- **REQUIRED WORK**:
Below is a block of data; give all of it again word for word.

- **DATA EXCERPT**:
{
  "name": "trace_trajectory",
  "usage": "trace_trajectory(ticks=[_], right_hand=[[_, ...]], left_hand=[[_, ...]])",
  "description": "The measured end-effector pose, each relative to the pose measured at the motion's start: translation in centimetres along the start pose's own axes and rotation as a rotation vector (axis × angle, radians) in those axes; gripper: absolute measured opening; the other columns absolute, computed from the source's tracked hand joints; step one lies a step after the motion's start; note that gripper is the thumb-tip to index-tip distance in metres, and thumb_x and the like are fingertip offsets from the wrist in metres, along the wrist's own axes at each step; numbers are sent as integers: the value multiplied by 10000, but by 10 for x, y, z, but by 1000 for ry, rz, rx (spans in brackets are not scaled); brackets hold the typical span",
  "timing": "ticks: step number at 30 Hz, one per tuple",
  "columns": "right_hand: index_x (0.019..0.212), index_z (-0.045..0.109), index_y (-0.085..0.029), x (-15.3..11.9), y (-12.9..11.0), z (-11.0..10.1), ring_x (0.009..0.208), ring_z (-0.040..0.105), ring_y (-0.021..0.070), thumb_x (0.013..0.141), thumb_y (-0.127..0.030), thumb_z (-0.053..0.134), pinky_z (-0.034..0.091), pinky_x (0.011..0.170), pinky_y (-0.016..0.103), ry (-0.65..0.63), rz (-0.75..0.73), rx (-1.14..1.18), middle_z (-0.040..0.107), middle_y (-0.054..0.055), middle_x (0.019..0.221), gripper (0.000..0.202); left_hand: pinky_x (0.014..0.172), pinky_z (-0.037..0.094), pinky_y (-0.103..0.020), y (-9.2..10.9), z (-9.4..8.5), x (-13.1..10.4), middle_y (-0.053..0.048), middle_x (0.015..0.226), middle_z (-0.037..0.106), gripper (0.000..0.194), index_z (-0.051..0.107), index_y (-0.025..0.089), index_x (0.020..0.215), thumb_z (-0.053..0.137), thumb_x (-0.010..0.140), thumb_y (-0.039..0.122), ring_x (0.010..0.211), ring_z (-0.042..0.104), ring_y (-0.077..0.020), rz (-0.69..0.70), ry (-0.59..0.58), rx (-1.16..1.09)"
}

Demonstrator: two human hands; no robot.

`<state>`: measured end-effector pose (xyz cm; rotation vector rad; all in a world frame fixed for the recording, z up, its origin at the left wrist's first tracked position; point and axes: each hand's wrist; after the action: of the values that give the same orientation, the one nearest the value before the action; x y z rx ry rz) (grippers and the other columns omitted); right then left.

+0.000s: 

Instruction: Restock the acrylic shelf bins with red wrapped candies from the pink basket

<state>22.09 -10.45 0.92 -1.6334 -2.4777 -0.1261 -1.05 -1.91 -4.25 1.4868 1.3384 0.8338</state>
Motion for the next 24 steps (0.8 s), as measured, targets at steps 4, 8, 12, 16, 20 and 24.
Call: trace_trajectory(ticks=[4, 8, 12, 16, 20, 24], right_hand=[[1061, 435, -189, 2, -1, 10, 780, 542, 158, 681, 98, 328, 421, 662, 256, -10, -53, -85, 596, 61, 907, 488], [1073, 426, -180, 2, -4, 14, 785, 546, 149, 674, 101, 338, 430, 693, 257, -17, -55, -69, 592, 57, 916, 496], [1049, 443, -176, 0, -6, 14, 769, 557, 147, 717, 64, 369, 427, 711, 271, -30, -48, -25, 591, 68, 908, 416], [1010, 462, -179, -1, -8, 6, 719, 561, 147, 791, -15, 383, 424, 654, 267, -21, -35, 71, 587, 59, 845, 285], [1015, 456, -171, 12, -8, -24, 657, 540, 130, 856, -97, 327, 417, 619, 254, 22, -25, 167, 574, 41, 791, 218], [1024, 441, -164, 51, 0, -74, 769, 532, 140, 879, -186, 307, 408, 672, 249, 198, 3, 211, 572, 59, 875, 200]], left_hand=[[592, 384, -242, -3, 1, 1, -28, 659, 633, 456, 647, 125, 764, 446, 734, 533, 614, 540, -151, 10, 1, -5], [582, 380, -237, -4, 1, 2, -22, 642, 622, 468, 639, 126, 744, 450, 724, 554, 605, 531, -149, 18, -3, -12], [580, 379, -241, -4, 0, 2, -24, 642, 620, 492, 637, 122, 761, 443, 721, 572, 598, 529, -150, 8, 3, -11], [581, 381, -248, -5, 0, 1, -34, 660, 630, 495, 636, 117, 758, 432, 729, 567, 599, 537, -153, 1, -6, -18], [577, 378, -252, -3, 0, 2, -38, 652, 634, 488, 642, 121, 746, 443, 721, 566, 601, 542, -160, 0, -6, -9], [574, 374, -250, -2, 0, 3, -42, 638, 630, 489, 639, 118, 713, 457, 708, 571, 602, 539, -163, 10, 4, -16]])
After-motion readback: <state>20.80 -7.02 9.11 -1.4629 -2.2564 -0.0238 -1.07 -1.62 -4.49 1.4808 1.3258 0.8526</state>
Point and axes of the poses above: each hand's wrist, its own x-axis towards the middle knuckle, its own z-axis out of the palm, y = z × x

- **EXERCISE OUTPUT**:
{
  "name": "trace_trajectory",
  "usage": "trace_trajectory(ticks=[_], right_hand=[[_, ...]], left_hand=[[_, ...]])",
  "description": "The measured end-effector pose, each relative to the pose measured at the motion's start: translation in centimetres along the start pose's own axes and rotation as a rotation vector (axis × angle, radians) in those axes; gripper: absolute measured opening; the other columns absolute, computed from the source's tracked hand joints; step one lies a step after the motion's start; note that gripper is the thumb-tip to index-tip distance in metres, and thumb_x and the like are fingertip offsets from the wrist in metres, along the wrist's own axes at each step; numbers are sent as integers: the value multiplied by 10000, but by 10 for x, y, z, but by 1000 for ry, rz, rx (spans in brackets are not scaled); brackets hold the typical span",
  "timing": "ticks: step number at 30 Hz, one per tuple",
  "columns": "right_hand: index_x (0.019..0.212), index_z (-0.045..0.109), index_y (-0.085..0.029), x (-15.3..11.9), y (-12.9..11.0), z (-11.0..10.1), ring_x (0.009..0.208), ring_z (-0.040..0.105), ring_y (-0.021..0.070), thumb_x (0.013..0.141), thumb_y (-0.127..0.030), thumb_z (-0.053..0.134), pinky_z (-0.034..0.091), pinky_x (0.011..0.170), pinky_y (-0.016..0.103), ry (-0.65..0.63), rz (-0.75..0.73), rx (-1.14..1.18), middle_z (-0.040..0.107), middle_y (-0.054..0.055), middle_x (0.019..0.221), gripper (0.000..0.202); left_hand: pinky_x (0.014..0.172), pinky_z (-0.037..0.094), pinky_y (-0.103..0.020), y (-9.2..10.9), z (-9.4..8.5), x (-13.1..10.4), middle_y (-0.053..0.048), middle_x (0.015..0.226), middle_z (-0.037..0.106), gripper (0.000..0.194), index_z (-0.051..0.107), index_y (-0.025..0.089), index_x (0.020..0.215), thumb_z (-0.053..0.137), thumb_x (-0.010..0.140), thumb_y (-0.039..0.122), ring_x (0.010..0.211), ring_z (-0.042..0.104), ring_y (-0.077..0.020), rz (-0.69..0.70), ry (-0.59..0.58), rx (-1.16..1.09)"
}

Demonstrator: two human hands; no robot.

`<state>`: measured end-effector pose (xyz cm; rotation vector rad; all in a world frame fixed for the recording, z up, its origin at the left wrist's first tracked position; point and axes: each hand's wrist; after the action: of the values that give the same orientation, the one nearest the value before the action; x y z rx ry rz) (grippers and the other columns omitted); right then left.

+0.000s: 

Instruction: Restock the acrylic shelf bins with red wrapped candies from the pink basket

<state>22.09 -10.45 0.92 -1.6334 -2.4777 -0.1261 -1.05 -1.91 -4.25 1.4868 1.3384 0.8338</state>
Motion for the next 24 steps (0.8 s), as measured, targets at steps 4, 8, 12, 16, 20 and 24.
Call: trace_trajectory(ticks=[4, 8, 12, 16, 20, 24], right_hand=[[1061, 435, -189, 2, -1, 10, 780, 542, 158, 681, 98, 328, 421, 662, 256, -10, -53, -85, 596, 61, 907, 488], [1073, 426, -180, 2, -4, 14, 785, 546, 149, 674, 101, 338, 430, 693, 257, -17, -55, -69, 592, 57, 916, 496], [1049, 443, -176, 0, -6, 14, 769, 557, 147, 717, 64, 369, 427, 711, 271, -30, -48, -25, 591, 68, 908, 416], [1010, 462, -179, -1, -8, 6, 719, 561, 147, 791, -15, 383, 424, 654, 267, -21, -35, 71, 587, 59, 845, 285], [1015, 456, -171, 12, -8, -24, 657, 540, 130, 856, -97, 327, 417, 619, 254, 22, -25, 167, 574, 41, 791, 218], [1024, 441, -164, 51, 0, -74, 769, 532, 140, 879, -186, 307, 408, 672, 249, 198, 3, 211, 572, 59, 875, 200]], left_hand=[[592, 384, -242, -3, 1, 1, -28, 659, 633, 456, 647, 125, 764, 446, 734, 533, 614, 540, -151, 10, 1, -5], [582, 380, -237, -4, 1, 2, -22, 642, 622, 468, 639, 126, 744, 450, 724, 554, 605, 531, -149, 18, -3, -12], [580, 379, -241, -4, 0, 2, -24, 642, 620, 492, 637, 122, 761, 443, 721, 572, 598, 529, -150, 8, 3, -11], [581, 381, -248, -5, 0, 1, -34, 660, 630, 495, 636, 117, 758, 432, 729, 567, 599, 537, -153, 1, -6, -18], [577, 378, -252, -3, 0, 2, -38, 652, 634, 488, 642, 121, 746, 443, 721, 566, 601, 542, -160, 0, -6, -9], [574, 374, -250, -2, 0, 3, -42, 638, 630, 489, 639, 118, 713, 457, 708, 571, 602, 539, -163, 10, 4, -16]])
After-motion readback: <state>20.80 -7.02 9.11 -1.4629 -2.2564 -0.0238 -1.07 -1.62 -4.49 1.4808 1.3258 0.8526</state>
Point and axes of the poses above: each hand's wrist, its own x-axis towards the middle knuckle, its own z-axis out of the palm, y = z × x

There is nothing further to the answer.